The disposition of 14C-morphine was studied after gastrointestinal and s.c. administration to female rats. Morphine was rapidly and nearly completely absorbed from the small intestine. After s.c. administration approximately 1/2 the 5 mg/kg dose of morphine was excreted via the bile into the intestinal tract, largely as morphine glucuronide. Unlike morphine the glucuronide conjugate in bile was poorly absorbed from the small intestine where its hydrolysis occurred slowly. After administration into the cecum, hydrolysis of the conjugate was rapid, and the rate of absorption of radioactive material was similar to that of free morphine.

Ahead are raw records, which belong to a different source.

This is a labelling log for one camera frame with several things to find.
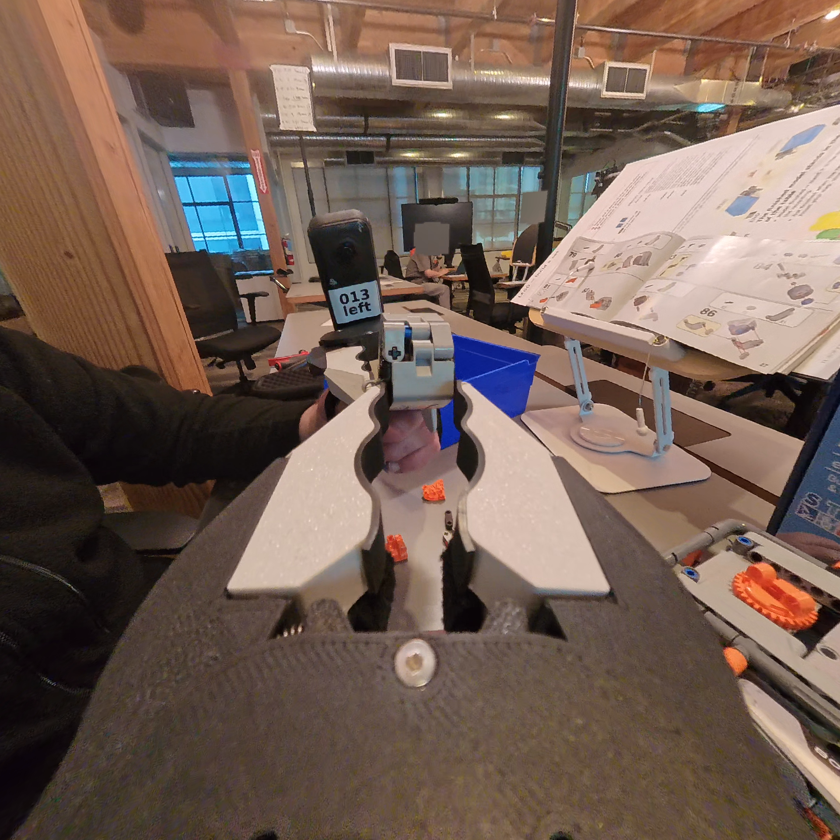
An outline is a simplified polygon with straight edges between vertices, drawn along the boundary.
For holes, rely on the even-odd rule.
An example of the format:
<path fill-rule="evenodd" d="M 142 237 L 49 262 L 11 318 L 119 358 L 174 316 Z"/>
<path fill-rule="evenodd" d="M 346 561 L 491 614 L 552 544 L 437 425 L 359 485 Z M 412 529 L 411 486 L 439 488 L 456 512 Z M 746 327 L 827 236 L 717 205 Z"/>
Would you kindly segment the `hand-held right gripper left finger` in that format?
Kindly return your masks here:
<path fill-rule="evenodd" d="M 302 609 L 336 601 L 347 614 L 388 614 L 394 563 L 372 481 L 383 469 L 382 385 L 368 388 L 288 457 L 226 587 Z"/>

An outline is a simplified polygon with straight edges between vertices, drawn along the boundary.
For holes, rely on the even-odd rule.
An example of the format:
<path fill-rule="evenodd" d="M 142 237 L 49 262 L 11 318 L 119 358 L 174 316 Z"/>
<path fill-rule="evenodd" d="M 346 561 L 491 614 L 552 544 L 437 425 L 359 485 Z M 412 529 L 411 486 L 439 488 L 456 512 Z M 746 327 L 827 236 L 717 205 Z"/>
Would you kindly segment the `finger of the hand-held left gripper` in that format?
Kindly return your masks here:
<path fill-rule="evenodd" d="M 344 367 L 327 364 L 324 378 L 328 394 L 324 400 L 324 412 L 328 420 L 342 411 L 341 406 L 352 404 L 370 388 L 384 383 L 370 364 L 350 364 Z"/>

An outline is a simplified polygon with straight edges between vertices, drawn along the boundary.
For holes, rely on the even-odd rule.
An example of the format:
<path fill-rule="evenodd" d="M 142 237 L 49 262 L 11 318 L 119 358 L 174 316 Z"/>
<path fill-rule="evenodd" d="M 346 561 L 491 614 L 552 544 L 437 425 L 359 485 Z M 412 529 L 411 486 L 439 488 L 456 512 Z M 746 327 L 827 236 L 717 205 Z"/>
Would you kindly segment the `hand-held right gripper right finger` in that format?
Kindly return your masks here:
<path fill-rule="evenodd" d="M 609 595 L 559 460 L 469 383 L 456 383 L 454 411 L 467 487 L 455 514 L 453 596 L 533 613 L 547 599 Z"/>

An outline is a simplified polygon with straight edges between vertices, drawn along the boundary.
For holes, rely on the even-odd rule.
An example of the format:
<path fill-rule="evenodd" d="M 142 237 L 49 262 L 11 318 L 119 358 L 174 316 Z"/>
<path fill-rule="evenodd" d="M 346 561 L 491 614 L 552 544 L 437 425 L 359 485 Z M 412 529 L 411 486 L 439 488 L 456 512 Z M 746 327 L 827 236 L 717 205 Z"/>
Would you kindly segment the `person's left forearm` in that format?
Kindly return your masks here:
<path fill-rule="evenodd" d="M 256 477 L 302 440 L 315 406 L 180 392 L 2 329 L 2 519 L 96 505 L 113 482 Z"/>

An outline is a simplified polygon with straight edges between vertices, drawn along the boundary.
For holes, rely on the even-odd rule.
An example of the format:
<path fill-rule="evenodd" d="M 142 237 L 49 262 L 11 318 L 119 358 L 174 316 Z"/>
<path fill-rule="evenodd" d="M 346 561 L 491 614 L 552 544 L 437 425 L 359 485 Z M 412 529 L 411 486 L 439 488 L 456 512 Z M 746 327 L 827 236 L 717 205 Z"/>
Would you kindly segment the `person's left hand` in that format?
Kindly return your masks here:
<path fill-rule="evenodd" d="M 390 412 L 382 436 L 385 471 L 405 474 L 421 469 L 440 452 L 436 432 L 429 429 L 419 410 Z"/>

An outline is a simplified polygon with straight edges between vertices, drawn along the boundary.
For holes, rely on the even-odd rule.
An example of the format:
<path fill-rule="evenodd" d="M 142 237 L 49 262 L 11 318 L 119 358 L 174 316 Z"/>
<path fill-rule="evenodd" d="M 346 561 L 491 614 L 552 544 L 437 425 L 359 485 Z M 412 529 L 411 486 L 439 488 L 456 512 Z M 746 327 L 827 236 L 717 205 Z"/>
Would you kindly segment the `wood-edged grey desk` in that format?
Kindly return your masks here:
<path fill-rule="evenodd" d="M 381 276 L 376 281 L 355 283 L 348 287 L 333 288 L 336 296 L 330 296 L 329 290 L 325 291 L 320 283 L 300 282 L 292 283 L 286 299 L 290 306 L 319 305 L 326 306 L 327 302 L 341 298 L 345 302 L 358 302 L 367 298 L 361 294 L 363 289 L 370 292 L 379 291 L 382 303 L 396 301 L 399 299 L 422 298 L 425 296 L 424 288 L 407 280 L 393 278 L 392 276 Z"/>

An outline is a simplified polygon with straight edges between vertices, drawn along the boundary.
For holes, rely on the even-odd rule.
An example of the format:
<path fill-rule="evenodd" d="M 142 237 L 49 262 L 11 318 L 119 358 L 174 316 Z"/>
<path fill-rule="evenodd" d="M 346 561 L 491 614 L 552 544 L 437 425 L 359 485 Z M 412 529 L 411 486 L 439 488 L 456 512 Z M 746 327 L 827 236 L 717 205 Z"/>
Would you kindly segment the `black zipper pouch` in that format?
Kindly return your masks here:
<path fill-rule="evenodd" d="M 250 395 L 282 402 L 313 402 L 323 392 L 324 383 L 324 376 L 312 374 L 309 368 L 286 369 L 260 377 Z"/>

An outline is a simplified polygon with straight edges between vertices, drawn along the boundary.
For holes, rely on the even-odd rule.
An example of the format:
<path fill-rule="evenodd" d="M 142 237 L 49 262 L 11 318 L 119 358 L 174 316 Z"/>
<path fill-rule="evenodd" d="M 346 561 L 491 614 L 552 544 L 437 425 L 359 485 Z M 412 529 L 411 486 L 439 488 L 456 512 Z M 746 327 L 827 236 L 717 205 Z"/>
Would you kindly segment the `black office chair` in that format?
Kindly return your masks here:
<path fill-rule="evenodd" d="M 235 301 L 239 295 L 231 292 L 206 251 L 168 253 L 165 258 L 198 357 L 220 368 L 235 363 L 238 383 L 226 392 L 248 395 L 254 383 L 246 371 L 256 368 L 254 355 L 278 341 L 280 331 L 267 324 L 238 323 Z"/>
<path fill-rule="evenodd" d="M 497 299 L 481 244 L 462 245 L 460 254 L 469 286 L 467 309 L 471 317 L 489 327 L 514 334 L 517 323 L 527 315 L 527 310 L 511 299 Z"/>

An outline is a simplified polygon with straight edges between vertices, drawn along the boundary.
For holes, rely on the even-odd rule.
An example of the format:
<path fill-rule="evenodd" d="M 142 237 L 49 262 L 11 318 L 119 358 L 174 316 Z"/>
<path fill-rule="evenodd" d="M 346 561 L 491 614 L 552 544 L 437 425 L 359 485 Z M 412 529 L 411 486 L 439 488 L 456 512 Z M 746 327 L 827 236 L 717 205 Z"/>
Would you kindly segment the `grid window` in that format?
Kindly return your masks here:
<path fill-rule="evenodd" d="M 169 162 L 195 249 L 230 256 L 268 251 L 255 179 L 244 159 L 170 154 Z"/>

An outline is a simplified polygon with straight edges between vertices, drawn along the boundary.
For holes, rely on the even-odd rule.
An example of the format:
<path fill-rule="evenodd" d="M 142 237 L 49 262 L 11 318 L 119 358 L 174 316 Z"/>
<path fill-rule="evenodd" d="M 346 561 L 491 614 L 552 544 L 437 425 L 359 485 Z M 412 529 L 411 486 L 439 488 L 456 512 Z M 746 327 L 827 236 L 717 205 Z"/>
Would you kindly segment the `blue plastic bin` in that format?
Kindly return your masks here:
<path fill-rule="evenodd" d="M 455 379 L 467 382 L 509 417 L 527 410 L 539 355 L 453 335 Z"/>

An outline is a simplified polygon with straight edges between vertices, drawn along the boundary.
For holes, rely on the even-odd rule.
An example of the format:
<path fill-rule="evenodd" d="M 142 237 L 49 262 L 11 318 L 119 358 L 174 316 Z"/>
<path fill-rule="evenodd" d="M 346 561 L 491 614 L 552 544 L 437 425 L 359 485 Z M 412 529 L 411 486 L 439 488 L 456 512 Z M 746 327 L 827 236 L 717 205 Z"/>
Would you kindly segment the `white paper notice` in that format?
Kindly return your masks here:
<path fill-rule="evenodd" d="M 311 71 L 307 66 L 271 65 L 279 131 L 315 133 Z"/>

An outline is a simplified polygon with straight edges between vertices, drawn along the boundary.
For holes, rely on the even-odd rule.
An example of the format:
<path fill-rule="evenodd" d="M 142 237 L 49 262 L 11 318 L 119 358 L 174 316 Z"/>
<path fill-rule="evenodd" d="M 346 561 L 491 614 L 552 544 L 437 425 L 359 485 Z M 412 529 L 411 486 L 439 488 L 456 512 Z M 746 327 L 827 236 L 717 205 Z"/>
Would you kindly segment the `wood-backed white chair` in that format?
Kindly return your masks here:
<path fill-rule="evenodd" d="M 511 250 L 509 281 L 525 281 L 530 278 L 537 262 L 539 235 L 543 222 L 531 224 L 517 236 Z"/>

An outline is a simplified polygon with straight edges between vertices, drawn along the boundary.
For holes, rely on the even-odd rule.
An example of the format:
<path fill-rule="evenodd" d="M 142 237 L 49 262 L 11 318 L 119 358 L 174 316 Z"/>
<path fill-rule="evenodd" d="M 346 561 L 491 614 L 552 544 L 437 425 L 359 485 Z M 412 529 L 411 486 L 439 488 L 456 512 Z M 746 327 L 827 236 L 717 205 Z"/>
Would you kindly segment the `white air vent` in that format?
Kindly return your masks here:
<path fill-rule="evenodd" d="M 449 47 L 389 45 L 391 81 L 399 88 L 451 90 L 453 53 Z"/>
<path fill-rule="evenodd" d="M 650 64 L 623 61 L 606 61 L 602 65 L 600 97 L 643 101 L 648 94 Z"/>

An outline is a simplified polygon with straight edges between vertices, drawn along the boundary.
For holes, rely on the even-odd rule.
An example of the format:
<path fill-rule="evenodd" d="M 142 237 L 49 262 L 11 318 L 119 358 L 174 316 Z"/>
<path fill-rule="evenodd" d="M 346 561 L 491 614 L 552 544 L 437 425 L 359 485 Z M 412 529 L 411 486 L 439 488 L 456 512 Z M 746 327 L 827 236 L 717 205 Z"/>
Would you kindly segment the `tracked toy robot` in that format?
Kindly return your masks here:
<path fill-rule="evenodd" d="M 838 568 L 735 520 L 664 560 L 718 636 L 797 810 L 817 838 L 838 838 Z"/>

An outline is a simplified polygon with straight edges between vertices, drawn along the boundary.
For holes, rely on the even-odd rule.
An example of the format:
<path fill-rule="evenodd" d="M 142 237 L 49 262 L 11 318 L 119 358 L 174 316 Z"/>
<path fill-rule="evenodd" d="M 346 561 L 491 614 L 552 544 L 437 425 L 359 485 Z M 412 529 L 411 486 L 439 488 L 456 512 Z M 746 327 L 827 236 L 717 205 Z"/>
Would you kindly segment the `black vertical pole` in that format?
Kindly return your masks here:
<path fill-rule="evenodd" d="M 540 180 L 541 192 L 545 198 L 542 237 L 547 240 L 549 246 L 553 243 L 554 226 L 557 221 L 564 120 L 577 9 L 576 1 L 558 1 L 555 8 L 548 113 Z"/>

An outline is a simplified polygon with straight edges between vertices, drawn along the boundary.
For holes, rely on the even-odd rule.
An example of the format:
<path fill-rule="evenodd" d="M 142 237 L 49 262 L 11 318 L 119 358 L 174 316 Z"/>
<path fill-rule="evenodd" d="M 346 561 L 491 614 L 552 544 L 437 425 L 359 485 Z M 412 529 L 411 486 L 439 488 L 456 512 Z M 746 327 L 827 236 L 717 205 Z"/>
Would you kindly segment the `open instruction booklet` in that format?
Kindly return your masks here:
<path fill-rule="evenodd" d="M 655 232 L 578 237 L 528 306 L 662 335 L 759 373 L 791 373 L 838 324 L 838 242 Z"/>

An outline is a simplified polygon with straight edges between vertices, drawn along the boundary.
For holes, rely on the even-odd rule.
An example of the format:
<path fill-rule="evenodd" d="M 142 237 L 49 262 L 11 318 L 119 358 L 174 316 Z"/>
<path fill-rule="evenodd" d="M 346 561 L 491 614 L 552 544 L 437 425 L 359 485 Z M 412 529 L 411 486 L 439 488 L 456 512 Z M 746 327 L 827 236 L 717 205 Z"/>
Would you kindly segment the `robot kit box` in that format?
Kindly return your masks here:
<path fill-rule="evenodd" d="M 833 564 L 839 544 L 839 382 L 816 415 L 769 522 L 778 539 L 810 543 L 804 551 Z"/>

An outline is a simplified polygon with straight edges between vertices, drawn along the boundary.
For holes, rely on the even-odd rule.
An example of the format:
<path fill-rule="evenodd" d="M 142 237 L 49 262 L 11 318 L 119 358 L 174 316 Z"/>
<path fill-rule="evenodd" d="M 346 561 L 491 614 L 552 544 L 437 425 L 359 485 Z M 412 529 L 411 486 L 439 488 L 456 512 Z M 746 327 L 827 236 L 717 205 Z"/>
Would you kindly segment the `white printed instruction sheet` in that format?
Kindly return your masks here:
<path fill-rule="evenodd" d="M 838 240 L 838 229 L 835 105 L 627 164 L 514 301 L 536 306 L 539 285 L 581 237 Z"/>

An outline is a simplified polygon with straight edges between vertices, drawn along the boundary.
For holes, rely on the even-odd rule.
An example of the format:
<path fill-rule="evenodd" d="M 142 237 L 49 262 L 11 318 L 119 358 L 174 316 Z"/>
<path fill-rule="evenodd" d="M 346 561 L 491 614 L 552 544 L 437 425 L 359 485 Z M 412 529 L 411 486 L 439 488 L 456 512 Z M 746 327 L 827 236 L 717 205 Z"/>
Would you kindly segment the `black wall monitor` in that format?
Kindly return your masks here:
<path fill-rule="evenodd" d="M 418 225 L 442 224 L 448 226 L 441 246 L 433 249 L 433 255 L 453 255 L 462 246 L 471 246 L 474 238 L 474 214 L 472 202 L 405 203 L 401 205 L 402 250 L 405 253 L 416 248 Z"/>

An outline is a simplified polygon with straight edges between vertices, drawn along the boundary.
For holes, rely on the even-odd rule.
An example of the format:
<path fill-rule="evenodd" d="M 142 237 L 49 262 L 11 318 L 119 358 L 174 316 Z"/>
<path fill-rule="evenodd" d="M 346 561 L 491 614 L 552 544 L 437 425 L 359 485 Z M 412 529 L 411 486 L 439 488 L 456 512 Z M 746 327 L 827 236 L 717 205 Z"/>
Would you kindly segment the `silver air duct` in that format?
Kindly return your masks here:
<path fill-rule="evenodd" d="M 450 87 L 396 85 L 391 64 L 383 57 L 310 58 L 310 77 L 317 98 L 448 102 L 545 108 L 550 97 L 550 71 L 537 67 L 493 67 L 455 63 Z M 785 109 L 792 103 L 784 88 L 763 87 L 757 81 L 649 76 L 643 98 L 602 95 L 604 70 L 572 69 L 567 105 L 578 109 L 638 111 L 699 111 L 706 106 Z"/>

Treatment of rats with lincomycin (500 mg/l in drinking H2O and 25 mg twice a day by gastric intubation for 4 days) significantly decreased cecal hydrolysis of the conjugate and the cecal absorption of radioactive material. Lincomycin treatment also increased fecal excretion of the conjugate in rats given morphine s.c. (5 mg/kg). Hydrolysis of morphine glucuronide is dependent upon the status of enteric bacteria and is a prerequisite to the enterohepatic circulation of morphine. After lincomycin treatment a greater percentage of radioactivity excreted in the urine was associated with free morphine. This could be explained by the demonstration of pH dependence of renal excretion of morphine and a 1st-pass effect for this drug.